I submit that on or about Sat, 27 Aug 2005 16:36:32 -0500, the person
known to the court as "johnfoss"
made a statement
list.com in Your
Honour's bundle) to the following effect:

*Anti-helmet fanatic, eh? That would be why most of the pictures on
my website show me wearing one, then. *


Maybe he's not reading your website, just your posts here. Based on your
previous arguments in other threads, you seem determined to assert that
a bicycle helmet offers little or no protection. For anybody. Sorry,
you're still wrong. This thread offers one example of your wrongness.


So you say. But what you will find, if you bother to read up, is that
actually cycle helmets *do* offer very little protection. And that
little has decreased over time, as the standards have been watered
down. OK, you say I am wrong - perhaps you could cite some evidence
to prove that? I have a huge collection of research papers on this
issue, but I'm always willing to find out more.

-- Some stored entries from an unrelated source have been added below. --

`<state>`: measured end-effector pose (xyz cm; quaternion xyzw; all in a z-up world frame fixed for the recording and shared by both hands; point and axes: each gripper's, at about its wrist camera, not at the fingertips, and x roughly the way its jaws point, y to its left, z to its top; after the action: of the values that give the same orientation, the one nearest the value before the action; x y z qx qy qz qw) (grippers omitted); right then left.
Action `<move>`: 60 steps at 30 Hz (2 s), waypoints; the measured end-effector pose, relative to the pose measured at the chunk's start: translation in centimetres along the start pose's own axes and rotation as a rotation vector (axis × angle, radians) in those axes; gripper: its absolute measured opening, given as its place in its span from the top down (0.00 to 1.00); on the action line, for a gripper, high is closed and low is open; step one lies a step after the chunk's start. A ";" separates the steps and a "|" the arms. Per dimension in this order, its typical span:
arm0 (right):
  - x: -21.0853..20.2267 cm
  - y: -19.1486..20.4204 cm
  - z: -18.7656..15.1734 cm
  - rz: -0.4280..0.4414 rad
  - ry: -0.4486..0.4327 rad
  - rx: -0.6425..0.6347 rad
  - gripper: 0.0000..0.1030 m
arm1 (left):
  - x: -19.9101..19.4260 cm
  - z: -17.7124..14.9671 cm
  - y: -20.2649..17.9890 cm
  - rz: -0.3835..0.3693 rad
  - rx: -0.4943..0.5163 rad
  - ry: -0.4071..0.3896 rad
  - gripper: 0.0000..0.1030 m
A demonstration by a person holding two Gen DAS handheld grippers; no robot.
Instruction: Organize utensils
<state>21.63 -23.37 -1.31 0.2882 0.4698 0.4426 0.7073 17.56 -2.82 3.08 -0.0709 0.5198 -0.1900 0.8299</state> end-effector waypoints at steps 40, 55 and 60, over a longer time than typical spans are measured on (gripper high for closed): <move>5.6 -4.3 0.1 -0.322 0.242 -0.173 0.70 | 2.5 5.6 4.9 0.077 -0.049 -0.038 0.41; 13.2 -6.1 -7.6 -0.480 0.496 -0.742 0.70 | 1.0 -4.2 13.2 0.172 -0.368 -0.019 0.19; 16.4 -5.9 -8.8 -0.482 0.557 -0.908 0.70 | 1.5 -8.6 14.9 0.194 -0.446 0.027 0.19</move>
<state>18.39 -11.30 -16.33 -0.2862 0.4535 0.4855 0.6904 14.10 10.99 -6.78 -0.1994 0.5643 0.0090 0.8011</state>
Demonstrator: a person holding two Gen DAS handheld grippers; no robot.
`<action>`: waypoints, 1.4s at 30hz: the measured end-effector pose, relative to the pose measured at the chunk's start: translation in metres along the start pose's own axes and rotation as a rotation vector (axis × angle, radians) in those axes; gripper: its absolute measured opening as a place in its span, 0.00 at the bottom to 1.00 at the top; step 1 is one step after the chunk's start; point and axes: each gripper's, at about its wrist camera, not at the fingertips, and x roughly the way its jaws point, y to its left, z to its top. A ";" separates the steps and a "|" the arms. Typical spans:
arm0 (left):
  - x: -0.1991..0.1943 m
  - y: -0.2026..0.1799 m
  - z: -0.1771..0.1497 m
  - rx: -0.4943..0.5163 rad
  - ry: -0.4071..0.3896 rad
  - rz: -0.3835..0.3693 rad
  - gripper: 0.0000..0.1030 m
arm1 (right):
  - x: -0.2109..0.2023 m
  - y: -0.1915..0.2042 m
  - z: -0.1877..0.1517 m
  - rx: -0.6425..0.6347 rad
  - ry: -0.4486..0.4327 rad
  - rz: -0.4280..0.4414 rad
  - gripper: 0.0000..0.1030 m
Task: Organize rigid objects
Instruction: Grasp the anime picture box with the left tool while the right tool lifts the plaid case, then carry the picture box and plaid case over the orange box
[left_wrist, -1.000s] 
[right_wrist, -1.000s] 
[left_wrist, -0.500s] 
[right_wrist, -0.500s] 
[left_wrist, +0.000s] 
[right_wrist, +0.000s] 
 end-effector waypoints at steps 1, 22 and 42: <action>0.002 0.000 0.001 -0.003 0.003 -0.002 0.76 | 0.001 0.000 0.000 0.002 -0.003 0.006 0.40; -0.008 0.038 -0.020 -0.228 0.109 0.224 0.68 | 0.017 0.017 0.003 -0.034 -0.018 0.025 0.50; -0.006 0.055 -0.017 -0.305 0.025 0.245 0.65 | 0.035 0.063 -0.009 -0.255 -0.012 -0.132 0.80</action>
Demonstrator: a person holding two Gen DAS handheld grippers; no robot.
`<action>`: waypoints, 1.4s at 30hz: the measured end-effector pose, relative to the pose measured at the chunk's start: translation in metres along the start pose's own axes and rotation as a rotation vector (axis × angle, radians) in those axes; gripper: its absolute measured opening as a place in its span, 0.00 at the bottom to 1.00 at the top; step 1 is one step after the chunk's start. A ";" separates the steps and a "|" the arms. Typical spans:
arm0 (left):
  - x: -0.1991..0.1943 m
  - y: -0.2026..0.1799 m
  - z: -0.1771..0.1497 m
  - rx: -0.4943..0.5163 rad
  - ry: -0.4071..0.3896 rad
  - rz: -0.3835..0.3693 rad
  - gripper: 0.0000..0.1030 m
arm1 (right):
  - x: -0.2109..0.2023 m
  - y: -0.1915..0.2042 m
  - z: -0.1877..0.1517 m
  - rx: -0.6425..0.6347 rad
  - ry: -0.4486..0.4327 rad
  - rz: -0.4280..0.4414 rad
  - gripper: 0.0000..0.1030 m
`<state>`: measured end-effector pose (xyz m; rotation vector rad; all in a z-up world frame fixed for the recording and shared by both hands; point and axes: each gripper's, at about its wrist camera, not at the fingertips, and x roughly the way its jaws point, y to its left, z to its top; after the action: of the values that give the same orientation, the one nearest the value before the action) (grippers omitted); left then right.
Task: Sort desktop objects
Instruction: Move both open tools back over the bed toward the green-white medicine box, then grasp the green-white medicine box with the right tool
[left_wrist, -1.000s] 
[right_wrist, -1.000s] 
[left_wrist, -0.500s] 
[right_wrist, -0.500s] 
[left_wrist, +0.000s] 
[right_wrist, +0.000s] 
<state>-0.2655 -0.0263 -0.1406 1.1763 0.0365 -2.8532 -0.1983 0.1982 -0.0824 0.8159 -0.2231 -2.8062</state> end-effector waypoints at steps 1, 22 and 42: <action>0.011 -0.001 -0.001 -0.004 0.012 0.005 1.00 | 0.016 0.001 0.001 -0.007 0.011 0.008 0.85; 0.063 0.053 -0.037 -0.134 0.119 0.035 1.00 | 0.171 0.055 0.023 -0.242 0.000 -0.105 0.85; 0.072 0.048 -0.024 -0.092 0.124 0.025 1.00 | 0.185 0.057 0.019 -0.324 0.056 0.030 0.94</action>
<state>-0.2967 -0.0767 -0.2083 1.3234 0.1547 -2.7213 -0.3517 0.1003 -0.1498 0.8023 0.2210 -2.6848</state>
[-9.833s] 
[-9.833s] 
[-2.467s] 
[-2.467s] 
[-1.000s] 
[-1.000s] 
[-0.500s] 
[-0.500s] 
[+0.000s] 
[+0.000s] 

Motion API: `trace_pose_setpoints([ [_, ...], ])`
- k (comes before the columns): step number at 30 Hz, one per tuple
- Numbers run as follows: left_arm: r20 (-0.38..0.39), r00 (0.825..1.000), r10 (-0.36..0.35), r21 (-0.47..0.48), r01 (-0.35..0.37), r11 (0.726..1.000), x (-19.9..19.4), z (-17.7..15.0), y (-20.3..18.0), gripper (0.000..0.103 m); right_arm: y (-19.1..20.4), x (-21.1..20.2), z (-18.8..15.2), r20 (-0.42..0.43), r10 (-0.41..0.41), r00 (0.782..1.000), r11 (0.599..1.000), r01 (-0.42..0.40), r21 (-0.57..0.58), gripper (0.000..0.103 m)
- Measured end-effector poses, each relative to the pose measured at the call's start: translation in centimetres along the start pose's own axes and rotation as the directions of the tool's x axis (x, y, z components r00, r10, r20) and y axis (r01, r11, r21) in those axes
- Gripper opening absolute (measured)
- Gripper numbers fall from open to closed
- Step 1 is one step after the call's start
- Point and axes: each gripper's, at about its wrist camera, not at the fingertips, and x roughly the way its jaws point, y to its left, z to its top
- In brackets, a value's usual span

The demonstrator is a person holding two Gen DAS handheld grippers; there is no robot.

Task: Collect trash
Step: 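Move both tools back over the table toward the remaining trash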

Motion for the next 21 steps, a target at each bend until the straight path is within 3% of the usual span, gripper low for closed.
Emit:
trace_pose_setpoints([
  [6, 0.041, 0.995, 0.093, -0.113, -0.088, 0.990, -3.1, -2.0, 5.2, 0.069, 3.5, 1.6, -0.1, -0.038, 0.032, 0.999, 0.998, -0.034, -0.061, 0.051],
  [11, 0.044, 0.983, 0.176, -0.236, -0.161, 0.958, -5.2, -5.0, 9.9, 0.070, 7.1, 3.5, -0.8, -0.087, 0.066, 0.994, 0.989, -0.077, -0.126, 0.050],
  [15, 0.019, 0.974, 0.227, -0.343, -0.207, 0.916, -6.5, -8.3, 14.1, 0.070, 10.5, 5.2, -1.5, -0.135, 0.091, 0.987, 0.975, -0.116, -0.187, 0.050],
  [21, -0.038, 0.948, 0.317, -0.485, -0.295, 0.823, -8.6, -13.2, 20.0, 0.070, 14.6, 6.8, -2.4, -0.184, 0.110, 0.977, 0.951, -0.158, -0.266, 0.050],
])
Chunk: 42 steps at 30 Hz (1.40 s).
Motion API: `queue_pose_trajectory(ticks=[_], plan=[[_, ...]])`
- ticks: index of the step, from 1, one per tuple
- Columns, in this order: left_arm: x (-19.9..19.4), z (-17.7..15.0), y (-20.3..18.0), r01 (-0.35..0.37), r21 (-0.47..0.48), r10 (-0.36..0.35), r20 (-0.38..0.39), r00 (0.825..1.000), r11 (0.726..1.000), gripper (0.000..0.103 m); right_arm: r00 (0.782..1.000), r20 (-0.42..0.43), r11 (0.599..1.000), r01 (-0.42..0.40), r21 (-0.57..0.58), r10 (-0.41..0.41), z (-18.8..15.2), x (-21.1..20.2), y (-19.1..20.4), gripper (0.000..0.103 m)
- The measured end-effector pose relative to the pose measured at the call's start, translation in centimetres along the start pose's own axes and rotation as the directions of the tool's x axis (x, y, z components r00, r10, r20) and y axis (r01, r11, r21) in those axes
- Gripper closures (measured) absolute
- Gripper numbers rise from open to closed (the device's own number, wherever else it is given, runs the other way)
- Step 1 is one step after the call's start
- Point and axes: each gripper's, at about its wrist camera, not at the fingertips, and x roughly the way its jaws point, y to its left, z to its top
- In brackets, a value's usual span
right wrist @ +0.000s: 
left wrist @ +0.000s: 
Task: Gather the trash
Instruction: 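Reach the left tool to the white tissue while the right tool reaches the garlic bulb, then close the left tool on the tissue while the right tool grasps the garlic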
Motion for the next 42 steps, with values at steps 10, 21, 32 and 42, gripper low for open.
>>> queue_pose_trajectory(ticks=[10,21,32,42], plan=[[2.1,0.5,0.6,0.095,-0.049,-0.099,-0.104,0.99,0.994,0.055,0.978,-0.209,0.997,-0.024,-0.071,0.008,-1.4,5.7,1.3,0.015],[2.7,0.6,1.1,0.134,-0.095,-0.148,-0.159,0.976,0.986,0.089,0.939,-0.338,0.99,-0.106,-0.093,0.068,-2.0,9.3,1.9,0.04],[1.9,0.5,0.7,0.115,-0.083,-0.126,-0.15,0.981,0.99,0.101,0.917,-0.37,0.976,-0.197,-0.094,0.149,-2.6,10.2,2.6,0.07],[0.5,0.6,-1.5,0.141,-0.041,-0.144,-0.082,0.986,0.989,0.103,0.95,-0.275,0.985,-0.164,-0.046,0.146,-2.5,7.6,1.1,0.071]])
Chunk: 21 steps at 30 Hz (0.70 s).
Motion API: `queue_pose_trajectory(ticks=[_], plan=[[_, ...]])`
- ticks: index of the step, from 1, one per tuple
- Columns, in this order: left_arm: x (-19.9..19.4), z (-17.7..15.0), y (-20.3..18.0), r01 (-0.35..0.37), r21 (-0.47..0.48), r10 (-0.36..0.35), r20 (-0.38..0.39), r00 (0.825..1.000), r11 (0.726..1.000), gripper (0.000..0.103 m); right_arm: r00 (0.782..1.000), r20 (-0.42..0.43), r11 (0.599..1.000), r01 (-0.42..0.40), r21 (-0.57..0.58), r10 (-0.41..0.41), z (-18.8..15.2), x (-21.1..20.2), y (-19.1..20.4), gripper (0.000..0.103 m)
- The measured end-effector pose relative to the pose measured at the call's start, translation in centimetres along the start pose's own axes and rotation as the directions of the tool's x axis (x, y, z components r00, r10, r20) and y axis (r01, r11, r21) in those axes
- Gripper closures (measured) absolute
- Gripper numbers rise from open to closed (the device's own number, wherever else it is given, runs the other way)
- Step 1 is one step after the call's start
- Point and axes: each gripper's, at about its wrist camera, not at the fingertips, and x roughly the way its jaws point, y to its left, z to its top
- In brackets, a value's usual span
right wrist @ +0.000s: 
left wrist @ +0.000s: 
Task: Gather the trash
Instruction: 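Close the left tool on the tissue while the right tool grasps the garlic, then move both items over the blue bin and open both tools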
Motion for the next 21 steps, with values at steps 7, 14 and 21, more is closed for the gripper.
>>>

Though a BMX helmet probably would have fared better, I believe Brave
considers the money he spent on his broken helmet a very good
investment. He knows he's using a bicycle helmet for unicycling. I think
he also expects his helmet to be unusable in a major impact.


Bicycle helmets are not designed for unicycling (or inline skating or
skateboarding). Consider one relatively common fall: going over
backwards (I've done that). Cycle helmets are increasingly designed
with retention systems that take up a lot of space at the back of the
head. Less of the back of my head is covered by my newest lid than by
my ancient 1980s Bell, which is why that is the one I'd choose for
unicycling. Bike helmets are optimised for a test impact somewhere
above the forehead.

If your argument is that the foam should not have broken, fine.


Correct. It is not supposed to do that.

helmet should have saved him from obviously much greater injury, and not
been broken afterward.


"obviously"? "much greater"?

My point here is that a broken helmet is an example of a helmet which
failed to work as designed, not an example of why they should be worn.

Volvo used to used pictures of horribly crashed Volvos to advertise
their safety. I thought it was very effective.


So people drive Volvos as if they are invulnerable (ask any
motorcyclist). I drive a Volvo, by the way.

In other words, if the
product is designed to break or otherwise become unusable in the course
of doing its job, I don't see the problem customers would have of seeing
that they actually do their job.


But it's not. This is the equivalent, in your model, of holding up a
snapped seatbelt and saying "see! it saved my life!" - the device
failed to work as designed.

The helmet cracked, yes, but it also did it's job.


No, the whole point is that it did not do its job, since its job is
not to crack. We do not (and cannot without some expensive testing)
know how much of its job it did before it failed.

*For unicycling I recommend a hard-shell lid of the sort usually worn
by BMXers. Bicycle helmets are very weak, and modern fitting systems
mean they offer little protection at the back of the head.*


This sounds like very good advice for riders, and I'd especially
recommend this type of helmet for Trials and Street riders, as well as
anyone who spends lots of time above rocks, gaps, or other long drops. I
choose to use a bicycle helmet for most of my riding because I prefer
the weight and comfort, and am aware of the lower amount of protection
it offers.


There are two issues he first, the weight and comfort have driven
down the standard of bicycle helmets. Very few UK helmets are now
Snell certified (it was over 90% in 1990). You are probably better
off with a less ventilated Chinese helmet than expensive Bell or some
such (and if you do want vents, Specialized is the only major brand my
friend the helmet tester will recommend).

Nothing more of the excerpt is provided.